Yes, this was an annoying limitation - AFAIK Firebase does not have elemMatch like queries, so I created a duplicate for querying location of transcription ids. This is partially because I made the frontend first. An alternative (because the only point where we want to find hearing based on transcription is the Assembly AI webhook) is having Assembly AI provide the hearing id in a header or something, but I thought transcription->hearing may be a query functionality we would want regardless.
There was a problem hiding this comment.
Alternately I could remove transcriptionId from each video, where the only reason it was a hard requirement from me is that that is what the frontend I made earlier expects
There was a problem hiding this comment.
Meh, doesn't seem worth the effort to alter this given that it's not much extra data being stored - this is a fine work-around (and can be tossed on our incentive pile to push us to prioritizing getting a normal SQL database into our stack).
| eventId: Number.optional() | ||
| }) | ||
|
|
||
| function migrateVideo( |
There was a problem hiding this comment.
nit: 👍 to splitting this out into a helper, but I'd expect a function called migrateVideo to actually migrate the video - maybe a name more like getVideoUpdates or getHearingVideoUpdates would be more precise
There was a problem hiding this comment.
Changed name to 'getVideoFormatUpdate'?
| } | ||
| } | ||
|
|
||
| function removeCommonWords(strings: string[]) { |
There was a problem hiding this comment.
nit: This is great, but probably worth extracting into its own file (since it has no dependencies and is separately testable).
There was a problem hiding this comment.
I can put these in helpers.ts and add tests to helpers.test.ts?
| ) | ||
| : {} | ||
|
|
||
| const transcriptionIds = await Promise.all( |
There was a problem hiding this comment.
If this is potentially processing multiple videos at the same time, do we need to adjust the function's memory/timeouts?
There was a problem hiding this comment.
Also, if we have e.g. 3 videos for a hearing and hit a problem processing the third, does that mean we could get stuck in a loop where:
- We try to process a Hearing with 3 videos
- We successfully hit AssemblyAI via
submitTranscriptionfor two of them - We timeout/error/whatever on the third hearing
- None of the progress we made was saved
- We still rack up AssemblyAI charges for the transcripts we submitted
- We continue racking up AssemblyAI charges every hour, as we keep trying to re-process the hearing
I'd love some more explicit protections against that case (especially now that our starter deal with AssemblyAI has ended).
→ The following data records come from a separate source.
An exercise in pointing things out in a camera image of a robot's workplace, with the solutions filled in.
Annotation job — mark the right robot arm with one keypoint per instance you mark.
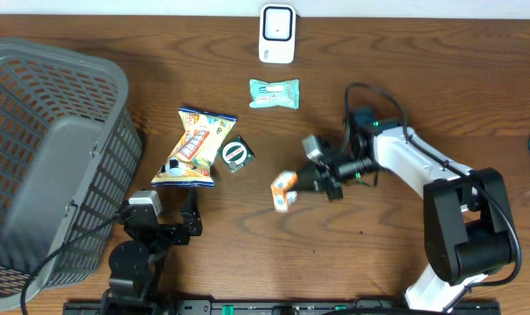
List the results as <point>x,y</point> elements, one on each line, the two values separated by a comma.
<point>468,226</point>

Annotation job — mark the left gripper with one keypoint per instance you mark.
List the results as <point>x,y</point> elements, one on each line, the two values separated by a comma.
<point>191,215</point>

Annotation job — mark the grey plastic basket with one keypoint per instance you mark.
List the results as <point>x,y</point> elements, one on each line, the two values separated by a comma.
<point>68,153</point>

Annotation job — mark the small orange box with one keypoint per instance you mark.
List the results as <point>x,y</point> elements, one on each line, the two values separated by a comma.
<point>281,188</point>

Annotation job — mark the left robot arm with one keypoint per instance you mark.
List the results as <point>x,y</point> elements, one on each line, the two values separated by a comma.
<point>137,264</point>

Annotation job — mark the yellow snack bag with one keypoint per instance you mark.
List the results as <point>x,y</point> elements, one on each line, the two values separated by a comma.
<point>189,163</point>

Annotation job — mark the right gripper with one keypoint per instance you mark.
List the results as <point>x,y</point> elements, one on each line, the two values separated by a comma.
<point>327,175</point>

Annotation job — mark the white barcode scanner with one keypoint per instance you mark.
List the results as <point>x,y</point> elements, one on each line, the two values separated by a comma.
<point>277,34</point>

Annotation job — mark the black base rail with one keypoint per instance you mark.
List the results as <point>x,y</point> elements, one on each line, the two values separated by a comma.
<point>206,307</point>

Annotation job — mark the teal tissue packet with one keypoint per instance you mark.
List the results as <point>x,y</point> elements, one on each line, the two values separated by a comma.
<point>271,94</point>

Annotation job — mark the small green box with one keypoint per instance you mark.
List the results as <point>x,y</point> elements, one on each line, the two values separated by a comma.
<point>236,154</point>

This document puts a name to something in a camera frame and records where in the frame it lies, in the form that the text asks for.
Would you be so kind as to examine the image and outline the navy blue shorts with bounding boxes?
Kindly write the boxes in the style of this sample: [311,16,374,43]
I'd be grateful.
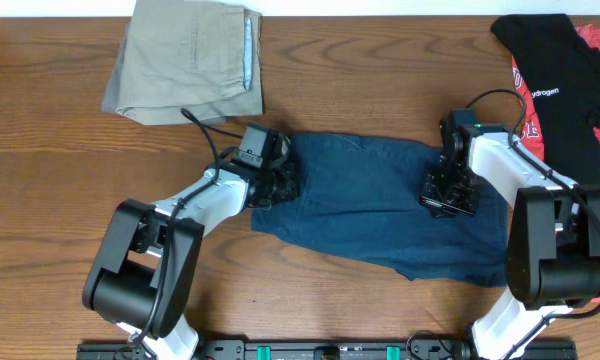
[250,133,508,287]

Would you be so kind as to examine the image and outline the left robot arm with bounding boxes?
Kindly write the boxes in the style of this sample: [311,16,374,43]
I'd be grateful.
[78,131,299,359]

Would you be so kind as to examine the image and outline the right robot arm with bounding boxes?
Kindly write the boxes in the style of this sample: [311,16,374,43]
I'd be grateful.
[419,108,600,359]

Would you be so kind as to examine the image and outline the black t-shirt with print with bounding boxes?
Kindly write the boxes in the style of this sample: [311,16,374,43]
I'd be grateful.
[491,14,600,185]

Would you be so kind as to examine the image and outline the folded khaki shorts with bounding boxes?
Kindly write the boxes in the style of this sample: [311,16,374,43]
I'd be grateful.
[119,0,263,116]

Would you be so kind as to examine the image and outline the right black cable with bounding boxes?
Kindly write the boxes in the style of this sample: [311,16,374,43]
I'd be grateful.
[464,88,600,359]

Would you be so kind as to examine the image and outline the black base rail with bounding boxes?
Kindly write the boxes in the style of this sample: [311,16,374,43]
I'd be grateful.
[76,335,579,360]

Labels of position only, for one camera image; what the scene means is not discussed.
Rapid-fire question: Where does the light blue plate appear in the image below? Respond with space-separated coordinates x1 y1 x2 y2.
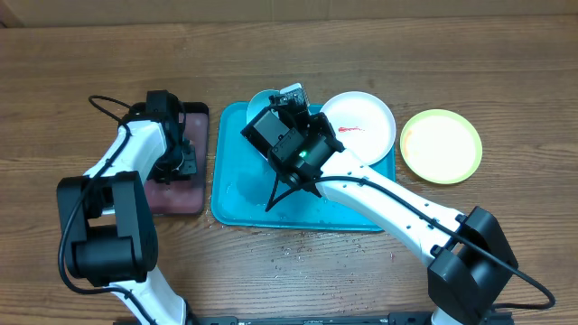
246 89 279 124

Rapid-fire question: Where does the pink white plate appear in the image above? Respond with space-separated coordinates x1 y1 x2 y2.
321 91 396 165

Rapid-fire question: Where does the yellow green plate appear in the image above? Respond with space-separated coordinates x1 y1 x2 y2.
399 108 483 185

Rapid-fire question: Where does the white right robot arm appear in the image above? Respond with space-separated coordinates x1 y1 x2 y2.
242 84 517 324

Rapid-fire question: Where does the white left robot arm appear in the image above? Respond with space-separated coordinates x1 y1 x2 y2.
56 90 198 324

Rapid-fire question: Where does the dark red water tray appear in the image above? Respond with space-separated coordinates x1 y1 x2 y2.
144 102 210 216

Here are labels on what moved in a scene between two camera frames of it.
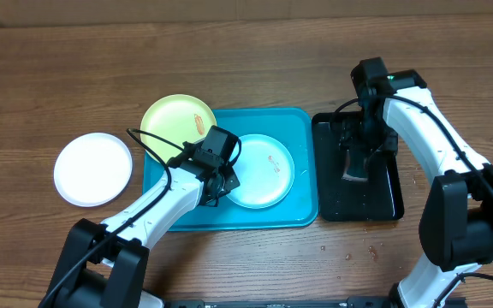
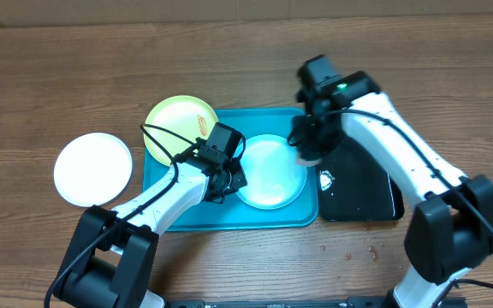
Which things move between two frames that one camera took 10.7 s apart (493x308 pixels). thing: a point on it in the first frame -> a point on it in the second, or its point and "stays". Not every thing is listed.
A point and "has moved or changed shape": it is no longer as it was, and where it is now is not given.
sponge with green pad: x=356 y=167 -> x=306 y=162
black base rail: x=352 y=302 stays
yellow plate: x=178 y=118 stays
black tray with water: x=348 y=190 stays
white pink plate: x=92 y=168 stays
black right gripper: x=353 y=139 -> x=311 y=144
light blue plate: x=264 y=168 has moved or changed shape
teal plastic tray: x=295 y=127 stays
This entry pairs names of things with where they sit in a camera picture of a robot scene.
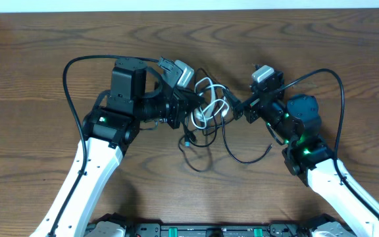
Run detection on white USB cable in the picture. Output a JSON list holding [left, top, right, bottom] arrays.
[[191, 77, 230, 130]]

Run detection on thick black cable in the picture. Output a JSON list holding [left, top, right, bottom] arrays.
[[178, 67, 230, 173]]

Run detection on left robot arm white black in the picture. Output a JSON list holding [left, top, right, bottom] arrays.
[[33, 55, 204, 236]]

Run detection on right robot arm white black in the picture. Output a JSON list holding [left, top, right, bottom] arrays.
[[223, 71, 379, 236]]

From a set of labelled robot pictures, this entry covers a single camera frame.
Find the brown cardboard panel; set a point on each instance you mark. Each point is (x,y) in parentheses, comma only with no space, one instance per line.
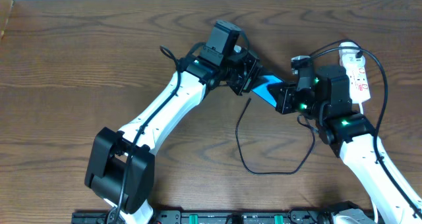
(6,7)

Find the white power strip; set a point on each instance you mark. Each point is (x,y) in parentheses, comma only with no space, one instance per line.
(359,86)

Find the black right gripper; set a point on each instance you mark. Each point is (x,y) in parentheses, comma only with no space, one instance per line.
(283,99)

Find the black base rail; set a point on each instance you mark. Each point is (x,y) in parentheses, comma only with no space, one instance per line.
(293,216)

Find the blue Galaxy smartphone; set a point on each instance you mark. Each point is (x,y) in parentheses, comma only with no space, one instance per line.
(268,87)

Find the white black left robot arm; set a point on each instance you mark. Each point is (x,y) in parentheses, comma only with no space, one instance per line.
(122,163)

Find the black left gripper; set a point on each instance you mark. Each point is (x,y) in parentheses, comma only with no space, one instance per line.
(242,80)

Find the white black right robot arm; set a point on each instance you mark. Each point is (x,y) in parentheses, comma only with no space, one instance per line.
(323,95)

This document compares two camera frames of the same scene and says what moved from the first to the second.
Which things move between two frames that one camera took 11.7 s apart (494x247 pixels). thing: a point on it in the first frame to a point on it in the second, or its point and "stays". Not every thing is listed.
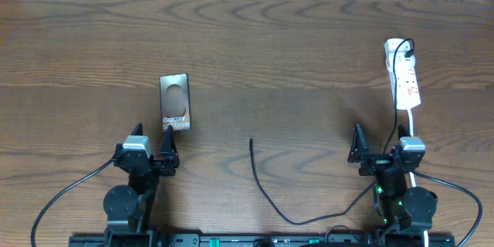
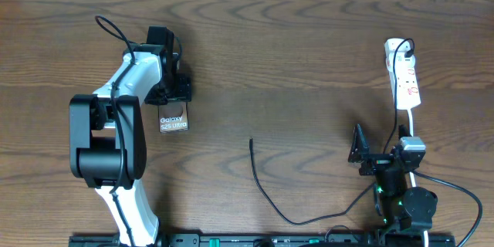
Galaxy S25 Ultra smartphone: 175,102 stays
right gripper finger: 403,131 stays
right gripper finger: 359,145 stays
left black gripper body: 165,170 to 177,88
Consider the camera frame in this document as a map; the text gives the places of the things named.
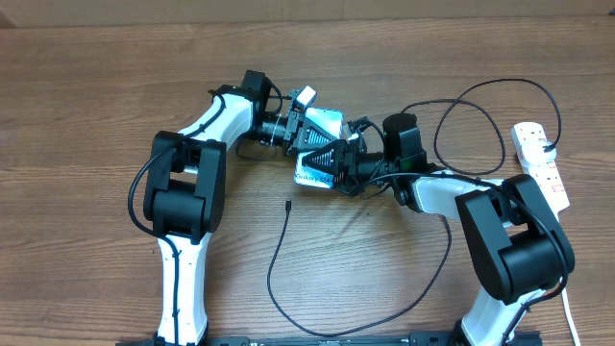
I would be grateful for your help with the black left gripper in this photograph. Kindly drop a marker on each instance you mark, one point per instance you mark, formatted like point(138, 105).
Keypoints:
point(296, 121)

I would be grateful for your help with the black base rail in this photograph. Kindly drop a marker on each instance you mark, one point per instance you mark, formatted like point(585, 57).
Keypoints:
point(412, 339)

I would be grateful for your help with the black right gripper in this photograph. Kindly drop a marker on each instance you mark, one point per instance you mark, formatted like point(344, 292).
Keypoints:
point(339, 149)

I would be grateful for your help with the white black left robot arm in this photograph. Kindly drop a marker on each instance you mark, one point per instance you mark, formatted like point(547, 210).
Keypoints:
point(185, 186)

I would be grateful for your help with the white power strip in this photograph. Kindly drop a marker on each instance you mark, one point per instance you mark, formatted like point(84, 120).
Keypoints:
point(547, 176)

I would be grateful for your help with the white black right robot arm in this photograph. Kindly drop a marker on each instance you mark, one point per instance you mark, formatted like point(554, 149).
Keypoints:
point(518, 249)

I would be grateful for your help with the white charger plug adapter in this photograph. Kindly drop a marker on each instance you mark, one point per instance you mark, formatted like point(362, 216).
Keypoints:
point(535, 153)

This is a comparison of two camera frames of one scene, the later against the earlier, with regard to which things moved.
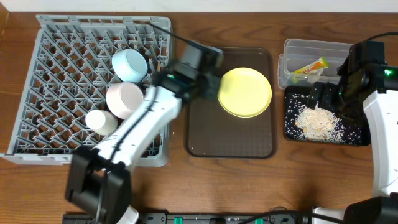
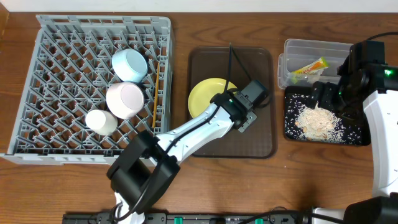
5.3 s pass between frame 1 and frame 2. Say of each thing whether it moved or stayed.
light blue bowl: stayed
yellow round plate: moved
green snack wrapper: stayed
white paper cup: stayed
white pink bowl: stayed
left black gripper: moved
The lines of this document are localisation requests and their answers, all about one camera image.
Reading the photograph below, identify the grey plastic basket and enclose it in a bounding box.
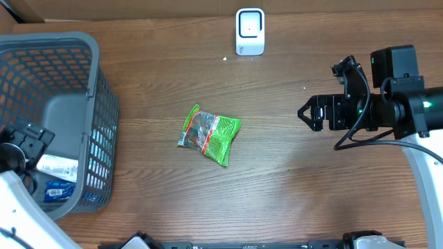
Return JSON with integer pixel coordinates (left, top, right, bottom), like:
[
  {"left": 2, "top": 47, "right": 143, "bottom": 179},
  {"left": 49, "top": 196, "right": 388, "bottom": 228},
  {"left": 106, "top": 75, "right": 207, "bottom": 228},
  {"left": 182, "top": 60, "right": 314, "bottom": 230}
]
[{"left": 1, "top": 32, "right": 119, "bottom": 219}]

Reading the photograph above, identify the white barcode scanner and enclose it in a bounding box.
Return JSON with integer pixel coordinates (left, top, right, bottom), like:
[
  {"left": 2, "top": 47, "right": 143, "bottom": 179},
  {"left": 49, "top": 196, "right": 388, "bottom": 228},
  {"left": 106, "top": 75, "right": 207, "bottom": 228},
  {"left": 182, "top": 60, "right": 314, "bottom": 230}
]
[{"left": 235, "top": 8, "right": 265, "bottom": 56}]

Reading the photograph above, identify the green snack bag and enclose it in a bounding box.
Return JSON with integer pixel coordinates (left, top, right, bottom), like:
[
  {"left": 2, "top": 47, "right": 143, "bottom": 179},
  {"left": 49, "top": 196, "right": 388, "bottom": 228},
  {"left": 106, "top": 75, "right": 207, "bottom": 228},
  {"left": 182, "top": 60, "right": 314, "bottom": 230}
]
[{"left": 177, "top": 104, "right": 242, "bottom": 167}]

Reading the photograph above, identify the white tube gold cap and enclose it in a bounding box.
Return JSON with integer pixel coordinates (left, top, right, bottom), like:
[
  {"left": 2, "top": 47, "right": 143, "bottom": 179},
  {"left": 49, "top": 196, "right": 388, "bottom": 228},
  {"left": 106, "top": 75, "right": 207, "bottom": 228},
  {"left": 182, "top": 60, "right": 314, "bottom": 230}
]
[{"left": 36, "top": 154, "right": 78, "bottom": 183}]

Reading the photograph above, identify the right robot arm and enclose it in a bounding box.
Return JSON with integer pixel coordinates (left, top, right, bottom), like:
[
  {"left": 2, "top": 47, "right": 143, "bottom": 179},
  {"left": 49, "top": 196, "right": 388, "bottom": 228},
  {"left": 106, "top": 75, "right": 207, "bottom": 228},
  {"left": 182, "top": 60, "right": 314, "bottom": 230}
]
[{"left": 298, "top": 45, "right": 442, "bottom": 248}]

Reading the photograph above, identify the blue snack packet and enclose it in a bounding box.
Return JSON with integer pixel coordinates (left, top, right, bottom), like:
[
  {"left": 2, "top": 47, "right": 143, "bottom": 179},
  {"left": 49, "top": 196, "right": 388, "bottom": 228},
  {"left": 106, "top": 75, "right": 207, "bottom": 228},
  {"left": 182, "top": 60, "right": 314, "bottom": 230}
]
[{"left": 44, "top": 181, "right": 75, "bottom": 203}]

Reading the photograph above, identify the black table edge rail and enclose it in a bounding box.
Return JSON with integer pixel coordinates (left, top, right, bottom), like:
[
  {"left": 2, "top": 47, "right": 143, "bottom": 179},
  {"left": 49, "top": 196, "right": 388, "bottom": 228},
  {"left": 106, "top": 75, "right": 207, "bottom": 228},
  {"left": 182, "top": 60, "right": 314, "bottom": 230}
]
[{"left": 98, "top": 230, "right": 406, "bottom": 249}]

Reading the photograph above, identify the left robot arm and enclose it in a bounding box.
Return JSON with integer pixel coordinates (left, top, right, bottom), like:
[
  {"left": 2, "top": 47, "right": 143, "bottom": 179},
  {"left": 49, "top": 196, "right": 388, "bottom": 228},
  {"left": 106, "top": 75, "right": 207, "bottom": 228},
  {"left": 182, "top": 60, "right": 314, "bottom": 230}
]
[{"left": 1, "top": 118, "right": 80, "bottom": 248}]

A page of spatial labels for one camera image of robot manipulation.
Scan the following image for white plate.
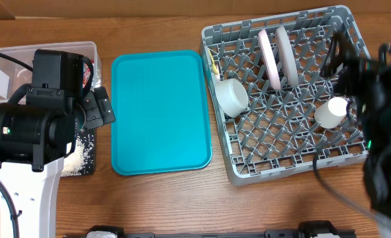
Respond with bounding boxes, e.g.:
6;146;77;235
257;29;281;90

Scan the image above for grey dishwasher rack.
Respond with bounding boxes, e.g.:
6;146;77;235
201;5;369;186

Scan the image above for grey bowl with rice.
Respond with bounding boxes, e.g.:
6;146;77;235
215;79;249;118

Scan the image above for foil wrapper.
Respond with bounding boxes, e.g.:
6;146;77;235
92;57;102;89

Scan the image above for pile of white rice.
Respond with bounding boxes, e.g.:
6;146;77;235
61;129;95;177

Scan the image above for teal serving tray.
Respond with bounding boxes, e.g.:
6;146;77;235
110;50;212;176

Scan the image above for small red sauce packet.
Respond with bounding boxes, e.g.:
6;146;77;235
83;67;91;87

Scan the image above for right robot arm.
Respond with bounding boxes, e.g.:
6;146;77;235
320;32;391;237

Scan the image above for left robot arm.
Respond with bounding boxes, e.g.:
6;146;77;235
0;86;114;237

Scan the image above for white plastic cup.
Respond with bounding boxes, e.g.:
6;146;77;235
314;97;348;129

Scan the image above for yellow plastic spoon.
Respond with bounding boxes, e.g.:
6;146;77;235
208;50;220;75

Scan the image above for clear plastic bin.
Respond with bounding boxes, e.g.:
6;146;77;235
0;41;99;103

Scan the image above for grey deep plate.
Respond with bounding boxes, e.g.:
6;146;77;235
275;26;299;87

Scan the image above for black plastic tray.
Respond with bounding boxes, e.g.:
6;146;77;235
61;128;97;177
The old scraper just saved synchronously after each hearing (partly because it assumed one hearing = one video). Could we save progress after each transcription request to Firestore?
(FWIW This isn't an unbounded potential for charges - we have a spending cap with AssemblyAI)
There was a problem hiding this comment.
True, I will rewrite this to be more robust. I am unsure how much memory/time that ffmpeg function needs.
There was a problem hiding this comment.
I'm not sure if it will actually be an issue - we've come pretty close to the time limit for some longer videos (and have had to adjust both timeout and memory up accordingly), but given that the hearings with multiple videos seem to just be one hearing broken up into multiple files, I'm not sure we'd actually be covering more data for a hearing with multiple videos.
I'd say don't worry about this too much for now - but we should keep an eye on these functions post-launch to see if we need to tweak the configs.
(More robust video saving would also alleviate my main concern here - a partial success infinite loop)
| }> { | ||
| const videos = await this.getHearingVideos(EventId) | ||
|
|
||
| const prevURLs = existingVideos |
There was a problem hiding this comment.
nit: I would love a unit test covering this since it's the check that prevents us from repeatedly re-processing videos.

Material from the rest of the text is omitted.